TASK ITEM:
Beneath this task are records; print exactly the stretch of them from the line with "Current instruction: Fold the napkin" through the line with "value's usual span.", both ends included.

══ SUPPLIED INFORMATION ══

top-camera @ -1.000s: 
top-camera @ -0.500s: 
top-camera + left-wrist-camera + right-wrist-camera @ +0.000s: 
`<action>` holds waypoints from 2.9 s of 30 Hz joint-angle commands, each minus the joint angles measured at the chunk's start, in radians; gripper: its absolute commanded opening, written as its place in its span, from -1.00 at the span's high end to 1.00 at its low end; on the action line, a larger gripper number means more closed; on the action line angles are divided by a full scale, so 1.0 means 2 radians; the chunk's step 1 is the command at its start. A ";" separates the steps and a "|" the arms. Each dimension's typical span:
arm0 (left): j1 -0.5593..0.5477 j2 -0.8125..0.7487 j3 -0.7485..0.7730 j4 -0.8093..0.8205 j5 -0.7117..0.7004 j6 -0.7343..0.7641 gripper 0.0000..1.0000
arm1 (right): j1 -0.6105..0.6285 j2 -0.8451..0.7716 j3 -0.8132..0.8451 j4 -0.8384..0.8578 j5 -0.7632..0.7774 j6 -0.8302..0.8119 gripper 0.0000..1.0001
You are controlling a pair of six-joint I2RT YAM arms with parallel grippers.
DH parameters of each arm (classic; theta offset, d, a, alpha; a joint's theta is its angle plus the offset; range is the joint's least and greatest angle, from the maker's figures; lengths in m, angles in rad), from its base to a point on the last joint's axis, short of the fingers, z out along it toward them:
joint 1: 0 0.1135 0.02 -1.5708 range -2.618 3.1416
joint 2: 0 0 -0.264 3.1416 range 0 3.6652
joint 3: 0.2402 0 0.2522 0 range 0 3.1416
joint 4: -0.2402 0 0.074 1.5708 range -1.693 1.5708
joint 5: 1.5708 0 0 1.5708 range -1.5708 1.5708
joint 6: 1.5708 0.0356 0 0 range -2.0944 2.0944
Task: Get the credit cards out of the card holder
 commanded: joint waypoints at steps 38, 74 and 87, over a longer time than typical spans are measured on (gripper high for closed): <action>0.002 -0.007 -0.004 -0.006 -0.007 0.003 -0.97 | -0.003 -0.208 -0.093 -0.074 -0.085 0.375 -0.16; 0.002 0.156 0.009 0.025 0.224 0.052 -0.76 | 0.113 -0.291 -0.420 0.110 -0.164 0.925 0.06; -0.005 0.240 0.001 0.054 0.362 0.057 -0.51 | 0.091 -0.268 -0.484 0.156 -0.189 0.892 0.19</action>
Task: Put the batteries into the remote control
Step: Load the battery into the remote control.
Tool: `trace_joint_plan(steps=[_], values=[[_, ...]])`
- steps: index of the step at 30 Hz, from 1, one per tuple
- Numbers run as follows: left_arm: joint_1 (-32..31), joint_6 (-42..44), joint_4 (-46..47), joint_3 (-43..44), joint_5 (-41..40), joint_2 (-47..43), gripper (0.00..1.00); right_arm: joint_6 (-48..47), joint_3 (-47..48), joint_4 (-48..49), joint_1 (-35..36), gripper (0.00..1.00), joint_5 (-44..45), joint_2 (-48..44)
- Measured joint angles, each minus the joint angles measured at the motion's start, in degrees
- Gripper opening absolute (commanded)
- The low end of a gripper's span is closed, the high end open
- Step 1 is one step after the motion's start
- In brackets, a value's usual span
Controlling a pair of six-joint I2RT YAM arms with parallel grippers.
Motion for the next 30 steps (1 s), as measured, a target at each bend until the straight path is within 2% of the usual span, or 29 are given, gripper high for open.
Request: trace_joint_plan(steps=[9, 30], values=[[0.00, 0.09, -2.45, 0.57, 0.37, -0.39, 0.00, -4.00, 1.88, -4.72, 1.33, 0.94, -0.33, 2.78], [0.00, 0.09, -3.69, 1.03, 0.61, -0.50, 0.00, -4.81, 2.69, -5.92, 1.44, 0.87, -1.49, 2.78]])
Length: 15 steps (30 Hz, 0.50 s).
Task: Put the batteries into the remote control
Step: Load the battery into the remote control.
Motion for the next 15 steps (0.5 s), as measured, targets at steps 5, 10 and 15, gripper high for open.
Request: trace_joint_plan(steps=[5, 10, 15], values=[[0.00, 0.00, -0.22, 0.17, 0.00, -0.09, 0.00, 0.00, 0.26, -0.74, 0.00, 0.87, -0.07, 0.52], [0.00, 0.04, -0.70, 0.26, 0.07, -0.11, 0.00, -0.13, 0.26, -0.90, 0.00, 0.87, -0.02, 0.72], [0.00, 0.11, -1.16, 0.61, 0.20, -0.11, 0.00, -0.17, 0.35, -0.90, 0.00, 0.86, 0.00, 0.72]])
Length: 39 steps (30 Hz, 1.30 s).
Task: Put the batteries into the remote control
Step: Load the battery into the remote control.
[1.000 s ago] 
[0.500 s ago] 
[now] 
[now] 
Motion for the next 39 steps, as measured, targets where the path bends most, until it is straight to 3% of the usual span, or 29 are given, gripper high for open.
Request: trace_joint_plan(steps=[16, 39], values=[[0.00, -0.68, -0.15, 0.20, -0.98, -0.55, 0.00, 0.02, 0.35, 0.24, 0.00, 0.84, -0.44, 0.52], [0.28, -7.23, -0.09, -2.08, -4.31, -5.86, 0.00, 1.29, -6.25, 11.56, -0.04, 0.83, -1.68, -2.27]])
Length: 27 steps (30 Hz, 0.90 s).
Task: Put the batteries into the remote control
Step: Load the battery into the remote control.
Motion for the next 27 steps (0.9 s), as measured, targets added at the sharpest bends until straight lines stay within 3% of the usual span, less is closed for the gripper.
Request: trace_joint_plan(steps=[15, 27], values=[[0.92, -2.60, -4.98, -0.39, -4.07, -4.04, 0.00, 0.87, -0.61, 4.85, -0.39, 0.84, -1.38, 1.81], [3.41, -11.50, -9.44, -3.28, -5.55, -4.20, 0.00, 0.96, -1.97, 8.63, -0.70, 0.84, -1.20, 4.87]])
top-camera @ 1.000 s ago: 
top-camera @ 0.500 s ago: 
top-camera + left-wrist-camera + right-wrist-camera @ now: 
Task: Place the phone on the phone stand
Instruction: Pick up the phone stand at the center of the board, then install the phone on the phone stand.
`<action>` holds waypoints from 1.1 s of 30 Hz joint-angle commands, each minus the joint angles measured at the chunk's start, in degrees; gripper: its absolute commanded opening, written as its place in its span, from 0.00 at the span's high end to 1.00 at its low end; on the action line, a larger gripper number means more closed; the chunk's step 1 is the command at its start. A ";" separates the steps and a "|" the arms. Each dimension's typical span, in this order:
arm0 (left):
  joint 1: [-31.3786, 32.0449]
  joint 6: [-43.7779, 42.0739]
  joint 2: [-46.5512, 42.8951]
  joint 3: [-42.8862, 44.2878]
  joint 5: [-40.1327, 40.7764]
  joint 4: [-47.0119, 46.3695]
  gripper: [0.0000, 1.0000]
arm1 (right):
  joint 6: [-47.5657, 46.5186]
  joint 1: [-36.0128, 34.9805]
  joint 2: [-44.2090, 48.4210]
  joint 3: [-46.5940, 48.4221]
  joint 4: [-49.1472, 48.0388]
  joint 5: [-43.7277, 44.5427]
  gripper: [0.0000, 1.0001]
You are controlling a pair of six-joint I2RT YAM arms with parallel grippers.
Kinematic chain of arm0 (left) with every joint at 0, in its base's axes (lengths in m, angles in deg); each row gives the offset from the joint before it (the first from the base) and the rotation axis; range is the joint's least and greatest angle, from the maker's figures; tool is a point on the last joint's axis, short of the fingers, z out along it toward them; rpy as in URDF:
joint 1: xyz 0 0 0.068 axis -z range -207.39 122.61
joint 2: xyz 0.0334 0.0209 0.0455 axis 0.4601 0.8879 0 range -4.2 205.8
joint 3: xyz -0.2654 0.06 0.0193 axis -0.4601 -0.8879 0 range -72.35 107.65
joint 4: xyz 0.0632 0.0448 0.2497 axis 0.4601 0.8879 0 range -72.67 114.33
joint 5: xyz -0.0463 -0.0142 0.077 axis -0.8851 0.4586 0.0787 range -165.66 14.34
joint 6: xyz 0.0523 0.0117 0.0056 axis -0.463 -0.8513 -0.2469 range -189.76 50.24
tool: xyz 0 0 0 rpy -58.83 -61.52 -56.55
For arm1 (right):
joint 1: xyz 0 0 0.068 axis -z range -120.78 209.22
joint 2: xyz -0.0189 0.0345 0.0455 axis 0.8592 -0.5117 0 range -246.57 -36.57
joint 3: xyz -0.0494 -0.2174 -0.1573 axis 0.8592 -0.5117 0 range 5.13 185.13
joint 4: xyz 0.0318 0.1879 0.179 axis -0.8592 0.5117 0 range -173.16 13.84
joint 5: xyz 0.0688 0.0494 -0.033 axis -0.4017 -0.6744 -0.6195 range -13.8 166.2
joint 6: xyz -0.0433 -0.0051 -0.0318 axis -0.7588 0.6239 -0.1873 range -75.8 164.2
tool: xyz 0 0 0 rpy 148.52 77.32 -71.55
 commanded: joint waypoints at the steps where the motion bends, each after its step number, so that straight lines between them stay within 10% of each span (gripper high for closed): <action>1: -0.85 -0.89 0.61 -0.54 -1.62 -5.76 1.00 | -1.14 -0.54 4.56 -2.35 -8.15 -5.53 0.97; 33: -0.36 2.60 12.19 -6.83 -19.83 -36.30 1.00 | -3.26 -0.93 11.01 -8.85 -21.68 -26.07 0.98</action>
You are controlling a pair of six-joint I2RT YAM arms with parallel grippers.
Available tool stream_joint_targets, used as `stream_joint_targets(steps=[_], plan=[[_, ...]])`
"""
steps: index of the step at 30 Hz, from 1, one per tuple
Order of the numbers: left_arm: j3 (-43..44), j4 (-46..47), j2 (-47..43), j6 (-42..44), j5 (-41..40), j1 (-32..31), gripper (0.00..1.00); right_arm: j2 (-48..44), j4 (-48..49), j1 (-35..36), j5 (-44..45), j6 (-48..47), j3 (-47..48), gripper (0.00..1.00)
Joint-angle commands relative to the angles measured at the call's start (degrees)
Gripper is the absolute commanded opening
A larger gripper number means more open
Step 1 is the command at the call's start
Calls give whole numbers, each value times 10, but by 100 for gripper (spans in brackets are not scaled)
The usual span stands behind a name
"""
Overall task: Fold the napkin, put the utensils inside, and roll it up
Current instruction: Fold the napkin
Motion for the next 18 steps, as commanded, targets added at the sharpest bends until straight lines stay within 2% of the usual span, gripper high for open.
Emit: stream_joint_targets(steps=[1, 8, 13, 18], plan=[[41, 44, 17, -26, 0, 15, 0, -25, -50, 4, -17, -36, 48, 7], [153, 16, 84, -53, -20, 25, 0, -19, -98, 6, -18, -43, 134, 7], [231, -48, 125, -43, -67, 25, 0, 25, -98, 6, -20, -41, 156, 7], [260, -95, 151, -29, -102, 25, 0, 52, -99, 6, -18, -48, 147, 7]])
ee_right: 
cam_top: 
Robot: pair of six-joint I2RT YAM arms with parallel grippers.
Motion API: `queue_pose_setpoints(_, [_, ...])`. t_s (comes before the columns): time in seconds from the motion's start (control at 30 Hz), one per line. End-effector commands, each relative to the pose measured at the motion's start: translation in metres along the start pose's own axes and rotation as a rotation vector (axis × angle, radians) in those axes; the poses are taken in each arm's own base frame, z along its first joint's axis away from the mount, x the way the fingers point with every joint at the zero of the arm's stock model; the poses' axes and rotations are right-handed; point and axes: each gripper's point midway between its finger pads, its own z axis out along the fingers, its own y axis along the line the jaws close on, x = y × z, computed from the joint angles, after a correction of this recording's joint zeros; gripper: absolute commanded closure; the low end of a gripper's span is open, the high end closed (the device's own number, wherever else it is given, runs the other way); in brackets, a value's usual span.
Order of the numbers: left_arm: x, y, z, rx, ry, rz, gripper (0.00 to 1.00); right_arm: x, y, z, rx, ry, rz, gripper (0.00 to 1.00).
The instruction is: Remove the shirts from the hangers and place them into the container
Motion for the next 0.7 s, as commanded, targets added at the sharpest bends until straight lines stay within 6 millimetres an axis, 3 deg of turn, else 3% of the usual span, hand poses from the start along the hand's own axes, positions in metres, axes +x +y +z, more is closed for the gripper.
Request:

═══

WRITTEN SOLUTION:
Current instruction: Fold the napkin
Motion for the next 18 steps, as commanded, targets added at the sharpest bends until straight lines stay within 2% of the usual span, gripper high for open.
Emit: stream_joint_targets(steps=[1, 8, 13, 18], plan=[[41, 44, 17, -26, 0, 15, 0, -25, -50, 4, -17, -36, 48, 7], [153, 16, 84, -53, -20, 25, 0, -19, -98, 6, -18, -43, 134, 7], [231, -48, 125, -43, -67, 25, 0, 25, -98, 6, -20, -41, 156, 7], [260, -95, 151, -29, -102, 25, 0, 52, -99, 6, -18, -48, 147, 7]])
ee_right: 
cam_top: 
Robot: pair of six-joint I2RT YAM arms with parallel grippers.
Motion API: `queue_pose_setpoints(_, [_, ...])`. t_s (comes before the columns): time in seconds from the motion's start (control at 30 Hz), one per line. End-effector commands, each relative to the pose measured at the motion's start: translation in metres along the start pose's own axes and rotation as a rotation vector (axis × angle, radians) in those axes; the poses are taken in each arm's own base frame, z along its first joint's axis away from the mount, x the way the fingers point with every joint at the zero of the arm's stock model; the poses' axes and rotations are right-handed; point and axes: each gripper's point midway between its finger pads, its own z axis out along the fingers, its own y axis along the line the jaws close on, x = y × z, computed from the joint angles, after a correction of this recording's joint zeros; gripper: absolute commanded closure; the low end of a gripper's span is open, the high end closed (the device's own number, wherever else it is given, runs the other way); in brackets, a value's usual span.

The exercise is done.